When generalizing from a model (clustered data) build on a set of samples.
What is the difference between a fitness/utility function and a cost function?
Utility/fitness is measuring how well the model is performing, and cost function is measuring how bad the model is performing
A cost function measures the distance between the model’s prediction and the training example. The objective is then to minimize this distance.
What is sampling bias?
It is when the data is not representative for the whole population.
Do we have sampling bias?
What is overfitting? And when does it occur?
When the model is overgeneralizing to the training data, and then isn’t capable of generalizing to new data (High variance)
It happens when the model is too complex, and there is too much noise.
What is regularization?
When constraining the model, to make it simpler (and thereby reduce the risk of overfitting). Is done by using simpler model (fewer degrees of freedom, and by constraining the hyperparameters)
What is a hyperparameter?
It is a parameter of the learning algorithm, that is constant under the training, and can help creating a better model and also constrain the model from not overfitting
What is low training error and high generalization error?
Low training error = the model performs very well on the training data
High generalization error = Model is performing well on training but poorly on test (overfitting)
Why should the test set only be used in the end?
Because if you begin to test multiple times on the test set you will adapt the parameters to this, and when presented to new data the model will not perform well.
What is the difference between model parameteres and hyperparameters?
In summary, model parameters are estimated from data automatically and model hyperparameters are set manually and are used in processes to help estimate model parameters.
What is RMSE and MAE, and what are the differences?
It is performance measures. RMSE measures the standard deviation of the errors the system makes in its predictions.
RMSE is more sensitive when having multiple outliers, and therefore MAE is sometime preferred.
What is an ensemble and ensemble learning?
An aggregate of a group of predictors (Such as classifiers or regressors).
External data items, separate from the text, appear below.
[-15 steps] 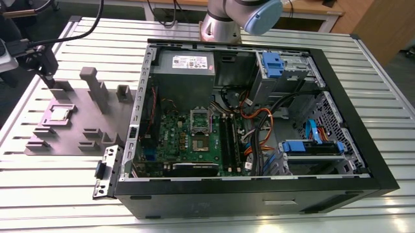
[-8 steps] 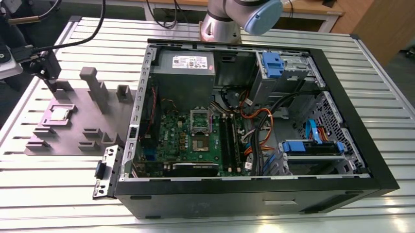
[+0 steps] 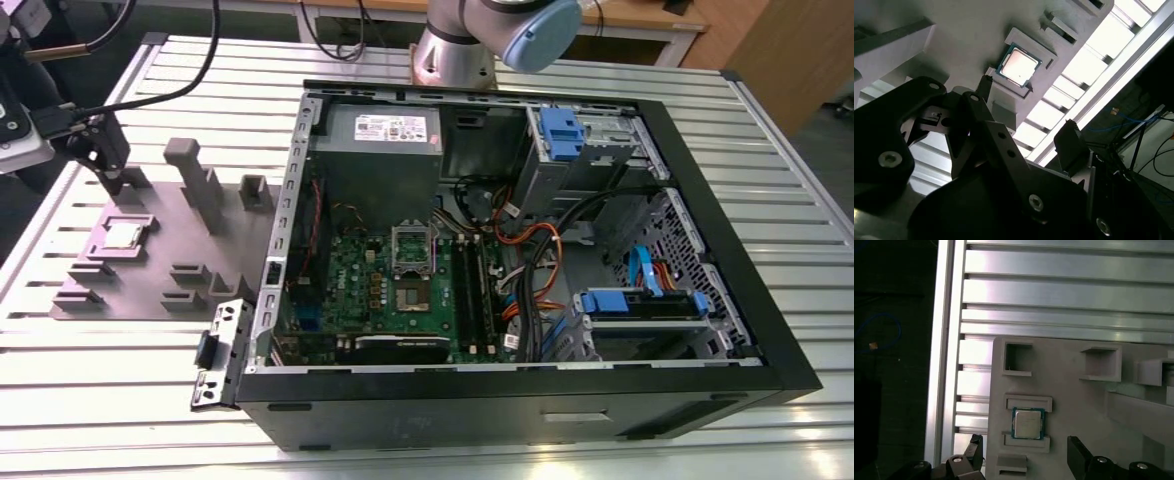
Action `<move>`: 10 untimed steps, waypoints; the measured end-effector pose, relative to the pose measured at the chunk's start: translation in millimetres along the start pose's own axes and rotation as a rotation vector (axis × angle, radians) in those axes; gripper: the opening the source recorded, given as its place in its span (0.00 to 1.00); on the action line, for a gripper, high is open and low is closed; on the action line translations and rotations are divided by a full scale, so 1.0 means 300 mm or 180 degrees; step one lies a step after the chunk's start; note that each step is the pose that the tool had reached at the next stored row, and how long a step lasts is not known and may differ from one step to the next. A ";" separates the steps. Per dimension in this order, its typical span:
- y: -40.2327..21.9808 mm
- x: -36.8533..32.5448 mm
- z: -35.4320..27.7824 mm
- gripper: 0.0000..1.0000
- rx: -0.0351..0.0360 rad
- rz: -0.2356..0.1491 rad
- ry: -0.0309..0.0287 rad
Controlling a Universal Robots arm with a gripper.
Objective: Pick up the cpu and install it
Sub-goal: 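Pick up the cpu and move it towards the insertion slot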
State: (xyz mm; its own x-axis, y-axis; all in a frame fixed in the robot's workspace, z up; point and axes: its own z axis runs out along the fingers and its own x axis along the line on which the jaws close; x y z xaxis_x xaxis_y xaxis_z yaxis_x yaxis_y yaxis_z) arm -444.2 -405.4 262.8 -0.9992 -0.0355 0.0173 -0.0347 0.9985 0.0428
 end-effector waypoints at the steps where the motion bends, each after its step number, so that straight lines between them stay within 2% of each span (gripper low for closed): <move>1: 0.000 0.000 0.000 0.76 0.0000 0.0000 0.0000; 6: 0.000 -0.003 0.004 0.76 0.0000 -0.0027 0.0000; 10: -0.003 -0.004 0.018 0.76 -0.0002 -0.0054 0.0002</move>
State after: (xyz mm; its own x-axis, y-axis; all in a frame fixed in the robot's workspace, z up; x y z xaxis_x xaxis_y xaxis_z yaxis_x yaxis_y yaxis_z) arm -443.1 -406.0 257.5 -0.9985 -0.0524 0.0171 -0.0517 0.9977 0.0437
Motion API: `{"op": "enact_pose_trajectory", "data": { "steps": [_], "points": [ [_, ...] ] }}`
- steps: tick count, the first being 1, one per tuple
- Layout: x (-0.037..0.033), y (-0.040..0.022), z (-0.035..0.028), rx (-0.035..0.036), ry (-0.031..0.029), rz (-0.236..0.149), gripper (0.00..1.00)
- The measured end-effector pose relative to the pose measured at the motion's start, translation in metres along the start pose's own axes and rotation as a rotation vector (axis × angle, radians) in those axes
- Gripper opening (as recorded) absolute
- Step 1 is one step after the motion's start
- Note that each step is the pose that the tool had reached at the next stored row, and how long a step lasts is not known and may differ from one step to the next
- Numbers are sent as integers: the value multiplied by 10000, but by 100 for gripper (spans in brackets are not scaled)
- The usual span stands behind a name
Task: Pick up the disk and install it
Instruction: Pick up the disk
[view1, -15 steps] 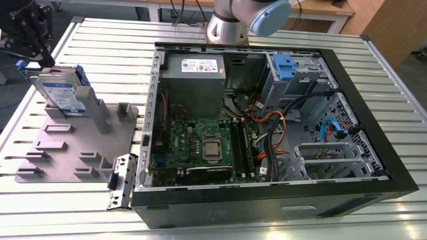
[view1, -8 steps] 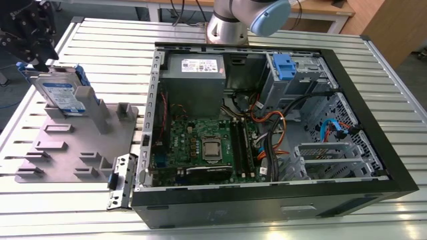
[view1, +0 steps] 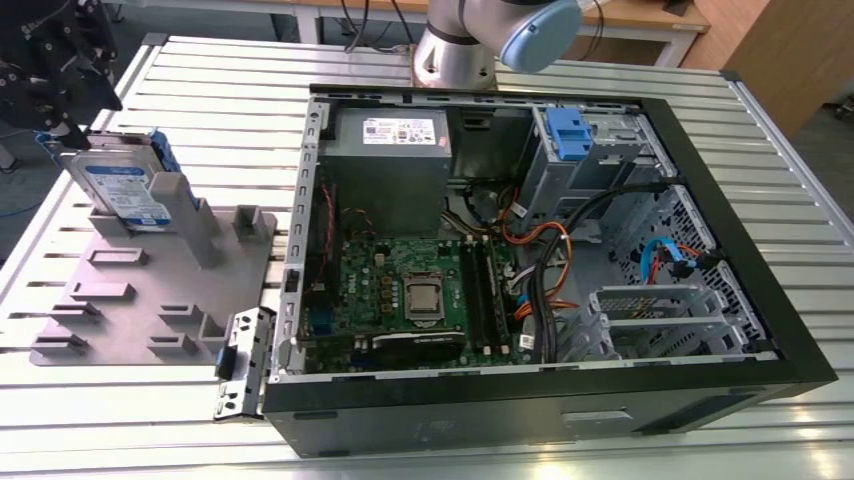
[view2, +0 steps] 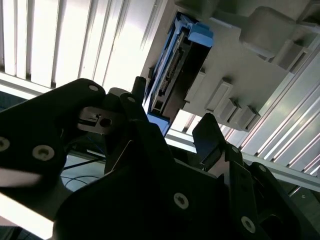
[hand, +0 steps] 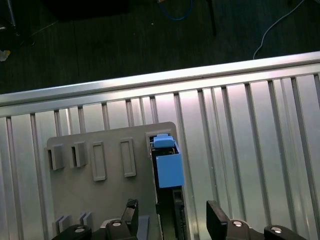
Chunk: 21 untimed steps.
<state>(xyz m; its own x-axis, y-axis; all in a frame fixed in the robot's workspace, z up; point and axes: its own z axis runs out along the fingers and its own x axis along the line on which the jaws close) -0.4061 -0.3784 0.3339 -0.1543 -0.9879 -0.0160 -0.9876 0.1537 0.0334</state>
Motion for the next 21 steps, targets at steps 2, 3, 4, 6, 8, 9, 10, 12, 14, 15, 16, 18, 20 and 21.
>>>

A Random forest model is typically an ensemble of decision trees.
What is stochastic gradient descent?
Instead of carefully calculating the best next step using the full dataset, is stochastic gradient descent, dividing the data into mini-batches, to calculate the best step based on that. This speeds up the process significantly. Imagine gradient descent as a man who carefully calculates each step, but it takes a long ting, and stochastic gradient descend, as a semi-drunk man who stumbles a bit more, but it is way faster.
What is a perceptron (Or neuron)?
The Perceptron is one of the simplest ANN architectures. It is based on a slightly different artificial neuron called a linear threshold unit (LTU): the inputs and output are now numbers (instead of binary on/off values) and each input connection is associated with a weight. The LTU computes a weighted sum of its inputs (z = w1 x1 + w2 x2 + ⋯ + wn xn = wT · x), then applies a step function to that sum and outputs the result: hw(x) = step (z) = step (wT · x). A single LTU can be used for simple linear binary classification. It computes a linear combination of the inputs and if the result exceeds a threshold, it outputs the positive class or else outputs the negative class.
What are weights in neural networks?
Weights represent the strength of a connection betwen two units. If the weight from node 1 to node 2 has greater magnitude, it means that neuron 1 has greater influence over neuron 2. A weight brings down the importance of the input value. As a vector, the more it influences the cost function, the more weight will it be gvien.
What is a cost function?
When you define a cost function, is it a way of telling the computer if it was right or wrong. You add up the squares of the differences between each of the bad output activations, and the value that you want them to have. It is small if the model confidently classifies correctly. The average cost is a measure of how good a neural network performs. Gradient descent can also be used to find the lowest cost, by finding the steepest slope, and take a step down, and repeat until the minimum has been found.